Using the psych package, create a correlation plot for the simulated dataset created in Part 2. Include the following steps:

  1. Select the numeric variables from the dataset (reaction_time, accuracy, anxiety_pre, anxiety_post, and anxiety_change if you created it).
  2. Use the psych package’s corPlot() function to create a correlation plot.
  3. Interpret the resulting plot by addressing:
    • Which variables appear to be strongly correlated?
    • Are there any surprising relationships?
    • How might these correlations inform further research in psychology?
# Your code here. Hint: first, with dplyr create a new dataset that selects only the numeric variable (reaction_time, accuracy, anxiety_pre, anxiety_post, and anxiety_change if you created it).
numeric_data <- clean_data %>%
  select(reaction_time, accuracy, anxiety_pre, anxiety_post, anxiety_change)

corPlot(cor(numeric_data, use = "pairwise.complete.obs"), 
        numbers = TRUE,  # Display correlation values
        upper = FALSE,   # Show only lower triangle
        main = "Correlation Plot of Key Variables")
## Error in plot.new(): figure margins too large

anxiety and pre and post have a strong correlation. Anxiety change and pre also do too. reaction time and accuracy have a suprising lack of correlation. This may gfive a better insight in to the reaction of the neversystem in times demanding reaction with anxiety.

Part 5: Reflection and Application

Question 7: Reflection

Reflect on how the statistical concepts and R techniques covered in this course apply to psychological research:

  1. Describe a specific research question in psychology that interests you. What type of data would you collect, what statistical analyses would be appropriate, and what potential measurement errors might you need to address?

  2. How has learning R for data analysis changed your understanding of psychological statistics? What do you see as the biggest advantages and challenges of using R compared to other statistical software?

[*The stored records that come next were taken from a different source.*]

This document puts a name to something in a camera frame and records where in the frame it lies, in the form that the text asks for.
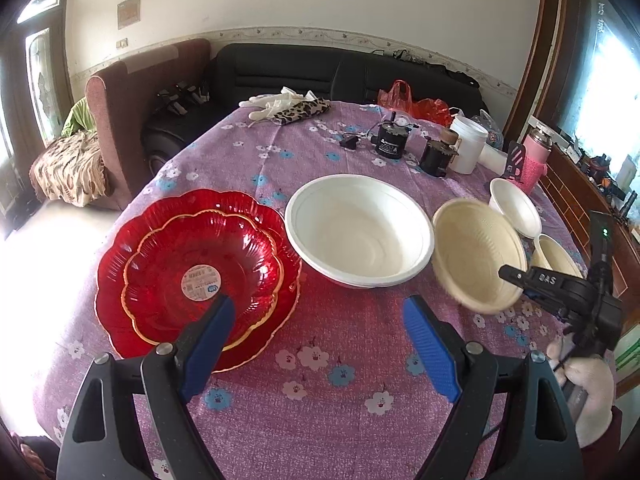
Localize white plastic jar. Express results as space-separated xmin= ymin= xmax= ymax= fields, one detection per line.
xmin=448 ymin=115 xmax=489 ymax=175

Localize pink sleeved bottle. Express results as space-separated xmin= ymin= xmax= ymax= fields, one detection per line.
xmin=517 ymin=127 xmax=553 ymax=195

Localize person's right hand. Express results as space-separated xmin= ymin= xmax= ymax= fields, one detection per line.
xmin=546 ymin=336 xmax=617 ymax=447

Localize large cream plastic bowl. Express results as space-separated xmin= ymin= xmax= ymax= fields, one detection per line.
xmin=431 ymin=197 xmax=529 ymax=317

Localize clear plastic bag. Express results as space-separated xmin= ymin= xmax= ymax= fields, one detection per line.
xmin=470 ymin=109 xmax=504 ymax=151

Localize black leather sofa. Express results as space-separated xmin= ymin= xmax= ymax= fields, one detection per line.
xmin=141 ymin=43 xmax=490 ymax=171

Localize glass panelled door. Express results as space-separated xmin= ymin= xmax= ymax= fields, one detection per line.
xmin=0 ymin=0 xmax=71 ymax=241

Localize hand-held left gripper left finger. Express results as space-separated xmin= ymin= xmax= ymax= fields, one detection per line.
xmin=56 ymin=294 xmax=237 ymax=480

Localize leaf patterned blanket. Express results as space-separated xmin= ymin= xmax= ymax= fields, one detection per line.
xmin=29 ymin=130 xmax=110 ymax=207

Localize leopard print cloth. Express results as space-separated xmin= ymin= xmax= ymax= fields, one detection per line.
xmin=272 ymin=100 xmax=332 ymax=126

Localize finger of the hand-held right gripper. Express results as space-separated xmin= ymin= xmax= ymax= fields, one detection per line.
xmin=498 ymin=264 xmax=571 ymax=311

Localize large black motor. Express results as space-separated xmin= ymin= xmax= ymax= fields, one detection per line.
xmin=369 ymin=112 xmax=417 ymax=163

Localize white gloves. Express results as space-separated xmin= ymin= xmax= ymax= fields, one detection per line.
xmin=239 ymin=86 xmax=304 ymax=122

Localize person's right forearm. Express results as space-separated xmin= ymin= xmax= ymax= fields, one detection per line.
xmin=580 ymin=407 xmax=624 ymax=480

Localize small red gold-rimmed plate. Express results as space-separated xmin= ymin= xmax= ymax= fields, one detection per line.
xmin=121 ymin=208 xmax=285 ymax=348

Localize large red scalloped plate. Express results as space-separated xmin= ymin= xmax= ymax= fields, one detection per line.
xmin=95 ymin=188 xmax=304 ymax=373

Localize green white box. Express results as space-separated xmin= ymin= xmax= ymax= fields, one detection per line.
xmin=614 ymin=327 xmax=640 ymax=386

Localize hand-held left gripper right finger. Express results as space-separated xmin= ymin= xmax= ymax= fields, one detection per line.
xmin=403 ymin=294 xmax=585 ymax=480

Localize green cloth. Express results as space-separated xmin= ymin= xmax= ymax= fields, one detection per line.
xmin=61 ymin=97 xmax=96 ymax=137

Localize small cream plastic bowl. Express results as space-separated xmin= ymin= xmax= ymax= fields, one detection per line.
xmin=531 ymin=233 xmax=585 ymax=281

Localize brown wall plaque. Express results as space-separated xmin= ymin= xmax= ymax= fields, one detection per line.
xmin=116 ymin=0 xmax=141 ymax=30

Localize red plastic bag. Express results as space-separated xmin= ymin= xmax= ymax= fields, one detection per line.
xmin=377 ymin=80 xmax=453 ymax=127

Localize small white foam bowl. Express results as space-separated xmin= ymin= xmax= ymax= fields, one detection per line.
xmin=488 ymin=177 xmax=543 ymax=239

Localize cluttered small gadgets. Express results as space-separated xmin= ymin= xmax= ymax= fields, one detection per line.
xmin=587 ymin=154 xmax=628 ymax=211

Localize black items on sofa seat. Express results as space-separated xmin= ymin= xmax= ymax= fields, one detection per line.
xmin=156 ymin=81 xmax=210 ymax=113

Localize black phone stand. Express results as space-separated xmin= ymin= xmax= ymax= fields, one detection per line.
xmin=504 ymin=141 xmax=530 ymax=186

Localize bright window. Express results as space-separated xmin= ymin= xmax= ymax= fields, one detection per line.
xmin=575 ymin=0 xmax=640 ymax=181

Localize purple floral tablecloth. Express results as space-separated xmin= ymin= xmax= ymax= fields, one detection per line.
xmin=30 ymin=100 xmax=591 ymax=480

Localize brown armchair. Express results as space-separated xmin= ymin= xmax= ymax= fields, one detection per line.
xmin=85 ymin=38 xmax=212 ymax=211

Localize large white foam bowl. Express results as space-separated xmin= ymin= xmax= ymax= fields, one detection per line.
xmin=284 ymin=174 xmax=435 ymax=289

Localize small black motor wooden cap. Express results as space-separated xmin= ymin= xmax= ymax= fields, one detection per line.
xmin=419 ymin=129 xmax=460 ymax=178

(1.) One specific research question that interests me in psych is the correlation between gaming experience and technical skills like hand eye coordination. You test people who play a lot of video games in different exercises or tasks that demand theses skills and can put that against the average person. One error may be the previous skills a person has like if you tested coordination in throwing and catching a gamer with baseball experience may skew the data.(2.) learingnig R has shown me the importance of how you record and do expermeints in order to get the best results. It is a hard and through process. The advantage is the computational aspect it allows data to be ordered, but the disadvantage is the unintutitve and rather complex lanugage and systems it imploys for the average user.

Submission Instructions:

Ensure to knit your document to HTML format, checking that all content is correctly displayed before submission. Publish your assignment to RPubs and submit the URL to canvas.